I've been practicing yoga for going on seven years now. Approximately once a week, I spend an hour in a room with a dozen other people, saluting the sun, breathing deeply, and contorting my body into poses that both energize and relax me, all at the same time.

There are three main aspects to yoga, as far as I can tell: flexibility, strength, and balance. Flexibility is not my thing. When we're supposed to be stretching our hips, for example, I can't even get to them because my hamstrings hurt too much. One shoulder is so tight I can hardly reach my arm overhead somedays. When we do a "forward fold," I'm lucky if it simulates a forward tilt. As for strength, I'm okay. I can usually stay in Goddess pose or Warrior One or a High Runner's Lunge (American terms, fyi) for as long as needed. But balance? Balance is my forte. Put me in Tree Pose (one leg hitched upon the other, arms overhead, swaying like a tree in the wind), and I can stand there forever.

As it turns out, what holds true for my body in a yoga class holds true for my whole life. Adequate strength. Impressive balance. Not so flexible.

Let's use today as an example. A snowstorm. Which means a snowday for Penny. Which means two hours that I expected to work (while William napped), gone. Another snowday tomorrow, and a snowed in babysitter. Which means another however many hours of work, gone. I have been cursing the snow. It disrupts the balance of my life.

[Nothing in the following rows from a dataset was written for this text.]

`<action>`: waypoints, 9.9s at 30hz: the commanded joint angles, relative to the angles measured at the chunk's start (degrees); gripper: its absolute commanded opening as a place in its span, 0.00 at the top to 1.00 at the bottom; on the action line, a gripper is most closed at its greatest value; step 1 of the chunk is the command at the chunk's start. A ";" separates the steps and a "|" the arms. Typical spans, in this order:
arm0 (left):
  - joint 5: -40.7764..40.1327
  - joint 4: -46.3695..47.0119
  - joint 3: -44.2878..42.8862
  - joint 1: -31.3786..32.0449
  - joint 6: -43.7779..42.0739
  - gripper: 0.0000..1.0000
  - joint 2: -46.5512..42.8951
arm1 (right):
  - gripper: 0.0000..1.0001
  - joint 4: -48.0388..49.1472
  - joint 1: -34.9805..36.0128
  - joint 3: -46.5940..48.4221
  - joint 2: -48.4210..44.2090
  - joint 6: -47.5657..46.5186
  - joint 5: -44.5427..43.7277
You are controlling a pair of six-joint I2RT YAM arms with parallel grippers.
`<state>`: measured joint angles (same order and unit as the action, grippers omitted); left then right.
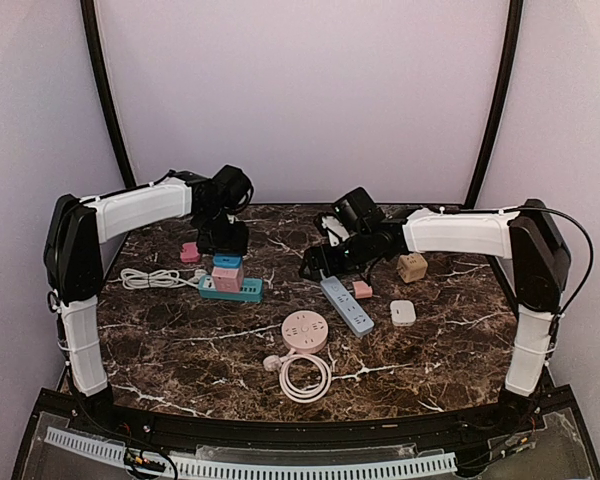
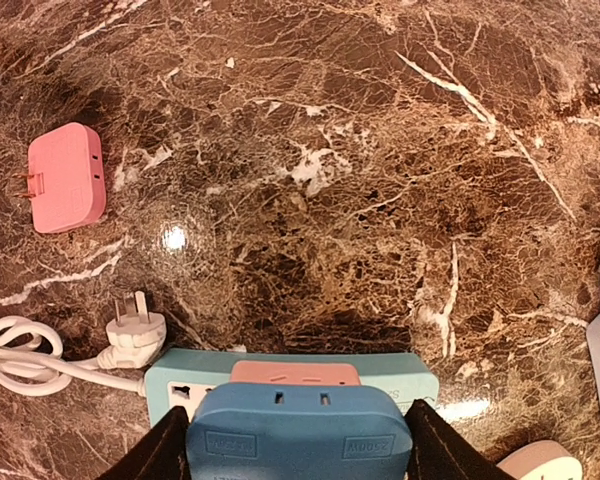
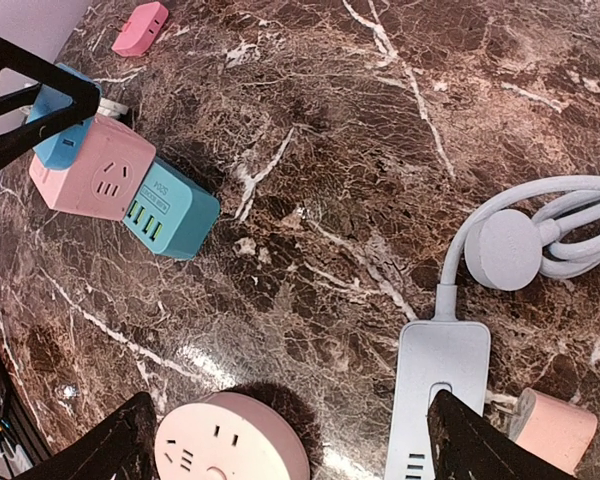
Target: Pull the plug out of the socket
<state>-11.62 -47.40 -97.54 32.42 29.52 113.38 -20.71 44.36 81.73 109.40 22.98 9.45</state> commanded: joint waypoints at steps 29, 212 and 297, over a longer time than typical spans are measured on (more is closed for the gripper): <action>16.82 16.52 0.85 10.07 -6.93 0.18 -2.84 | 0.10 3.35 -4.28 -1.62 -2.51 -0.91 9.73; 16.40 10.06 6.74 9.32 -2.80 0.30 -4.19 | 0.71 -6.96 -22.08 -26.24 -15.93 10.59 -25.42; 7.66 6.11 -3.85 15.43 0.12 0.99 4.94 | 1.00 15.11 0.54 -4.81 11.76 29.68 13.27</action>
<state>-4.16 -44.58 -100.05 45.80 28.51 119.92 -3.03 44.25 76.40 119.33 50.98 26.09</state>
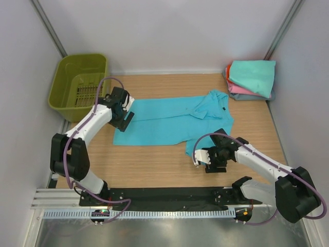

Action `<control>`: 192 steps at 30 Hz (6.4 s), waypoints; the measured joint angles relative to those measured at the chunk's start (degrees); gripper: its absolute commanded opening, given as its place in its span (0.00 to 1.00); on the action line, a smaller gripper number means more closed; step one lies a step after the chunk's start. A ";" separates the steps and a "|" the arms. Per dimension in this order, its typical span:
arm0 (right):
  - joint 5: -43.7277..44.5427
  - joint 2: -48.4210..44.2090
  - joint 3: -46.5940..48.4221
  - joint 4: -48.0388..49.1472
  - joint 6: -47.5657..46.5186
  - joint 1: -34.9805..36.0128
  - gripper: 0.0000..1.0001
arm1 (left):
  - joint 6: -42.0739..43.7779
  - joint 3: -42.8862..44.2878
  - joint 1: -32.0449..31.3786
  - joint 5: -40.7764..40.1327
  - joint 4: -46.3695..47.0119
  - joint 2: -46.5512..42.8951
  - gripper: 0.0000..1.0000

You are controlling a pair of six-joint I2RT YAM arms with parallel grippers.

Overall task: Fold and stack the t-shirts
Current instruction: Fold the tshirt

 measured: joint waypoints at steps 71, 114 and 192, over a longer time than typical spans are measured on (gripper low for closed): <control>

We live on the campus of a boarding school, and the view out our window contends for the award for "most idyllic snow scene in America." Tonight, I was walking back from yoga class. And I stopped walking. Just stood there. First I noticed the silence. No trucks passing by. No rush hour traffic. Then the softness. The contours of the snow. The way it traced the lines of every branch of every tree, bending without breaking. And then two boys, students who live in the dorm with us, concentrating hard on constructing an igloo. These boys are pushed hard every day–classes, sports, activities, homework. They have a constant fear that they won't measure up, won't get into the right school, won't "make it" in life. But tonight, they were playing in the snow.

Silence. Beauty. Delight.

Maybe we'll take our kids sledding tomorrow. Maybe I'll try snowshoes for the first time. Maybe yoga is making me a little more flexible after all.